Co-authored-by: Copilot <175728472+Copilot@users.noreply.github.com>
---
 .../workflows/update-stable-from-master.yml   | 82 ++++++++++++-------
 1 file changed, 52 insertions(+), 30 deletions(-)

diff --git a/.github/workflows/update-stable-from-master.yml b/.github/workflows/update-stable-from-master.yml
index 39bda8e6..3de8f0cc 100644
--- a/.github/workflows/update-stable-from-master.yml
+++ b/.github/workflows/update-stable-from-master.yml
@@ -15,59 +15,81 @@ jobs:
   update-stable-branch:
     name: Update stable from latest release source
     runs-on: ubuntu-latest
-
     steps:
       - name: Checkout repository
         uses: actions/checkout@v4
         with:
-          fetch-depth: 0  # need full history for reset/push
+          fetch-depth: 0
+          fetch-tags: true  # IMPORTANT: we need tags to resolve the release commit
 
       - name: Configure Git author
         run: |
           git config user.name  "github-actions[bot]"

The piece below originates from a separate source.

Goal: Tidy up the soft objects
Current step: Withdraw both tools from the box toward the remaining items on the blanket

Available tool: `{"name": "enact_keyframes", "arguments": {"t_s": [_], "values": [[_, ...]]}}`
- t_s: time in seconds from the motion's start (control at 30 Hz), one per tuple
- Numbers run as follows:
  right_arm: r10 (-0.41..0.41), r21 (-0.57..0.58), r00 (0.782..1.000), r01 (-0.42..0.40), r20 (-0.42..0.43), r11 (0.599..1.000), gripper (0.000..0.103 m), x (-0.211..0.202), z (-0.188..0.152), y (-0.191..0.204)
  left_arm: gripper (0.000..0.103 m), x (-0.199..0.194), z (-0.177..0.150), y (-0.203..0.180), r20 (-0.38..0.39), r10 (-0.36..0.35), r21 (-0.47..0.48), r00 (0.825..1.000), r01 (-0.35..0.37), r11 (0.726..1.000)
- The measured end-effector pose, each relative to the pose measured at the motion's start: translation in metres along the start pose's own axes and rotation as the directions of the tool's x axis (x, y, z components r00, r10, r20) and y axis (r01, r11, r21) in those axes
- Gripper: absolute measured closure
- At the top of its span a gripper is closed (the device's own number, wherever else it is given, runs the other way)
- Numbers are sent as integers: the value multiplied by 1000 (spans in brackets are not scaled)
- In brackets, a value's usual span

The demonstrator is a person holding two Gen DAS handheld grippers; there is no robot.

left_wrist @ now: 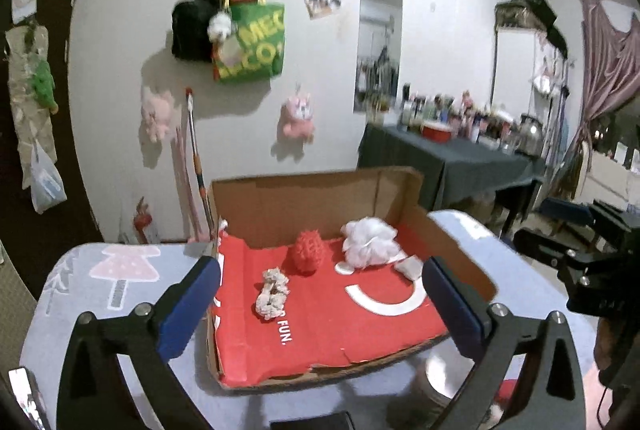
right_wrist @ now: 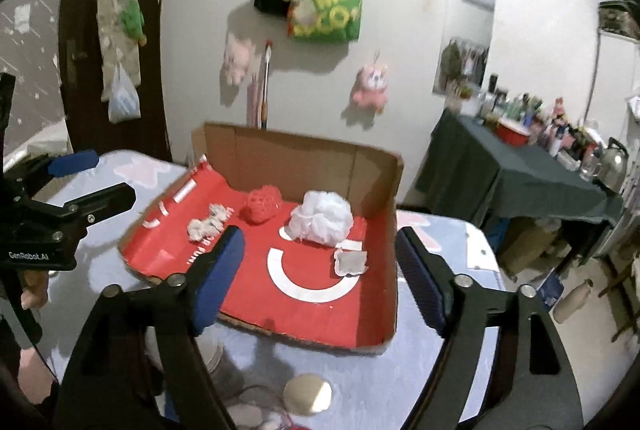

           git config user.email "github-actions[bot]@users.noreply.github.com"
 
-      - name: Determine source ref & SHA
+      - name: Determine source SHA (prefer tag)
         id: meta
         shell: bash
         run: |
           set -euo pipefail
-          SRC="${{ github.event.release.target_commitish }}"
-          if [ -z "$SRC" ] || ! git ls-remote --exit-code origin "refs/heads/$SRC" >/dev/null 2>&1; then
-            # Fallback to main if target_commitish is empty or not a branch
-            SRC="main"
+
+          TAG="${{ github.event.release.tag_name }}"
+          TARGET="${{ github.event.release.target_commitish || '' }}"
+
+          # Always ensure we have latest remote heads/tags
+          git fetch --tags --prune origin
+
+          SHA=""
+          SRC_DESC=""
+
+          # 1) Prefer the release tag commit
+          if [ -n "${TAG}" ] && git rev-parse -q --verify "refs/tags/${TAG}" >/dev/null; then
+            SHA="$(git rev-list -n1 "${TAG}")"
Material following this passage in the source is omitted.